▶ **THE PROBLEM**:
Without copying any picture, transcribe exactly the lines of the data below from the one containing "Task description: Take" through the one containing "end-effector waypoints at".

------------------------------------------------

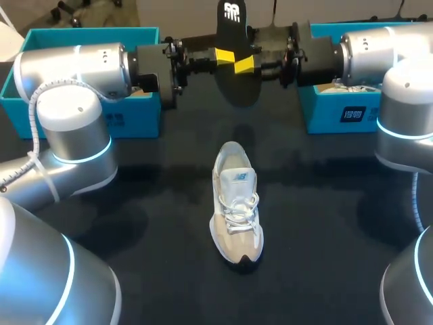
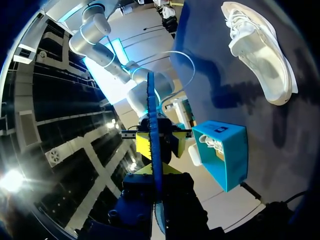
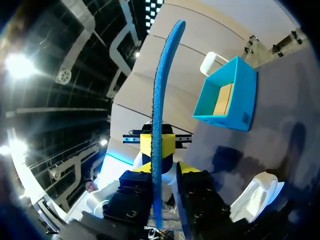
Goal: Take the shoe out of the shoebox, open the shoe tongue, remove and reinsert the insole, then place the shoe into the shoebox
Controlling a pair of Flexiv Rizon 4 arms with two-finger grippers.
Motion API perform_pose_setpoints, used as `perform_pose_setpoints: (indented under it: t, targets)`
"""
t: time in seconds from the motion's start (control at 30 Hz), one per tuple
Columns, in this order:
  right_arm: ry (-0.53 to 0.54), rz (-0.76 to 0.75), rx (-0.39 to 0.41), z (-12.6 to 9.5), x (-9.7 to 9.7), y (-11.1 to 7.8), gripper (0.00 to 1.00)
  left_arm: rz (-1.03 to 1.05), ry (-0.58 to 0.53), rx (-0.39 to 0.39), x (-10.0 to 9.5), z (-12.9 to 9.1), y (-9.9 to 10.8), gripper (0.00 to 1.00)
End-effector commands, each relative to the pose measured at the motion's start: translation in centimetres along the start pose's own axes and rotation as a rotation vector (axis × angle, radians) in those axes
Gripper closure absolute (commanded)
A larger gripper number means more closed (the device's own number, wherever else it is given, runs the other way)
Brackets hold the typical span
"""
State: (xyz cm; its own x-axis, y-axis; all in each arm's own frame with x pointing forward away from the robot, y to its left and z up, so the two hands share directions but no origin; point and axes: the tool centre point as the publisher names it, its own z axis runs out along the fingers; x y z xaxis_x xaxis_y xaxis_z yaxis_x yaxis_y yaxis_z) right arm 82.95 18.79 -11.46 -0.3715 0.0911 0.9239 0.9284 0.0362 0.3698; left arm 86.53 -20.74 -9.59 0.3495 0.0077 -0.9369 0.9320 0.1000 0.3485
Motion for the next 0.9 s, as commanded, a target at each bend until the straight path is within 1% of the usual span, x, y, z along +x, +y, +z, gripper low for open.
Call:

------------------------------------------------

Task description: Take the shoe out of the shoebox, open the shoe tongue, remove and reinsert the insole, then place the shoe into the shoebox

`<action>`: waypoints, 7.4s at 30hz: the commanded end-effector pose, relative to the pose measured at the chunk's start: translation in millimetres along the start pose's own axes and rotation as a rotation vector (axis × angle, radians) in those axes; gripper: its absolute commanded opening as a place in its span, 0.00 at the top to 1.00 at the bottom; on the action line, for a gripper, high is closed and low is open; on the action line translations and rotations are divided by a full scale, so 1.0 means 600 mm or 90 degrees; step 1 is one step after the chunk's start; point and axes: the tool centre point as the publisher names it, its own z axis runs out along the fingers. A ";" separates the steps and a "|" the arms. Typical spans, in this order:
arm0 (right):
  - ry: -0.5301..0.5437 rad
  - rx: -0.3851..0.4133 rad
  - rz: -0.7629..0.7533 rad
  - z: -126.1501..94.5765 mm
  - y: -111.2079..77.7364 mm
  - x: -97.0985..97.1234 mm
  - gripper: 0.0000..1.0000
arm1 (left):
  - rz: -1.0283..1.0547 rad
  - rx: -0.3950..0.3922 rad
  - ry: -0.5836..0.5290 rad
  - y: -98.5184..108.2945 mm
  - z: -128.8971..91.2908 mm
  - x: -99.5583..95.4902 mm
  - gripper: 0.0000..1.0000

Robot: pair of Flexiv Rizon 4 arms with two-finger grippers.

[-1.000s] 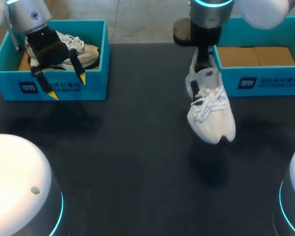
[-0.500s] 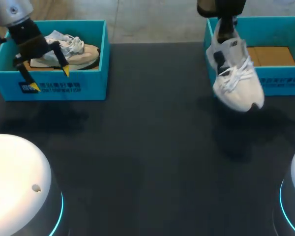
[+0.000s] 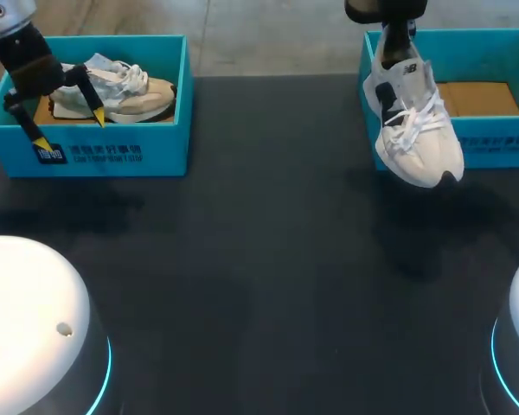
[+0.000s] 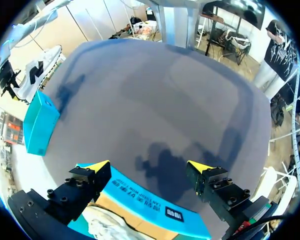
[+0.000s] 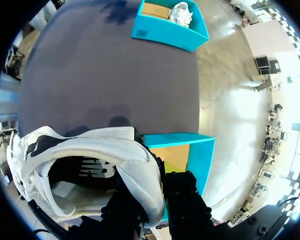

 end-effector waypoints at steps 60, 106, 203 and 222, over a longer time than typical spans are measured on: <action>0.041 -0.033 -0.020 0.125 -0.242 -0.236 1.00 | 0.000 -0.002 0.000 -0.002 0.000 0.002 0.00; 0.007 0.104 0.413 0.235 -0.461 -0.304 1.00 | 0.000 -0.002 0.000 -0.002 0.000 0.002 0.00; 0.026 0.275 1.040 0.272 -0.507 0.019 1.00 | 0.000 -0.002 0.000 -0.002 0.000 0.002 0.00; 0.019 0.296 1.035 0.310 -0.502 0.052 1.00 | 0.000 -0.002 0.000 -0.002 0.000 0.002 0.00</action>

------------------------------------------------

▶ **WRITTEN SOLUTION**:
Task description: Take the shoe out of the shoebox, open the shoe tongue, remove and reinsert the insole, then place the shoe into the shoebox

`<action>`: waypoints, 7.4s at 30hz: the commanded end-effector pose, relative to the pose measured at the chunk's start: translation in millimetres along the start pose's own axes and rotation as a rotation vector (axis × angle, radians) in those axes; gripper: its absolute commanded opening as a place in its span, 0.00 at the top to 1.00 at the bottom; on the action line, for a gripper, high is closed and low is open; on the action line translations and rotations are divided by a full scale, so 1.0 means 600 mm or 90 degrees; step 1 is one step after the chunk's start; point and axes: the tool centre point as the publisher names it, its own z axis runs out along the fingers. A ";" separates the steps and a "|" the arms. Typical spans, in this order:
arm0 (right):
  - ry: -0.5301..0.5437 rad
  - rx: -0.3851..0.4133 rad
  - rz: -0.7629..0.7533 rad
  - z: -126.1501..94.5765 mm
  - y: -111.2079..77.7364 mm
  - x: -97.0985..97.1234 mm
  - gripper: 0.0000..1.0000
arm1 (left):
  - rz: -1.0283..1.0547 rad
  - rx: -0.3950..0.3922 rad
  - ry: -0.5836..0.5290 rad
  - y: -98.5184..108.2945 mm
  - z: -128.8971..91.2908 mm
  - x: -99.5583..95.4902 mm
  - gripper: 0.0000..1.0000

Robot: pair of Flexiv Rizon 4 arms with two-finger grippers.

[-1.000s] 
[-0.500s] 
[+0.000s] 
[+0.000s] 
[+0.000s] 

 end-effector waypoints at steps 60, 106, 203 and 222, over a longer time than typical spans are measured on: <action>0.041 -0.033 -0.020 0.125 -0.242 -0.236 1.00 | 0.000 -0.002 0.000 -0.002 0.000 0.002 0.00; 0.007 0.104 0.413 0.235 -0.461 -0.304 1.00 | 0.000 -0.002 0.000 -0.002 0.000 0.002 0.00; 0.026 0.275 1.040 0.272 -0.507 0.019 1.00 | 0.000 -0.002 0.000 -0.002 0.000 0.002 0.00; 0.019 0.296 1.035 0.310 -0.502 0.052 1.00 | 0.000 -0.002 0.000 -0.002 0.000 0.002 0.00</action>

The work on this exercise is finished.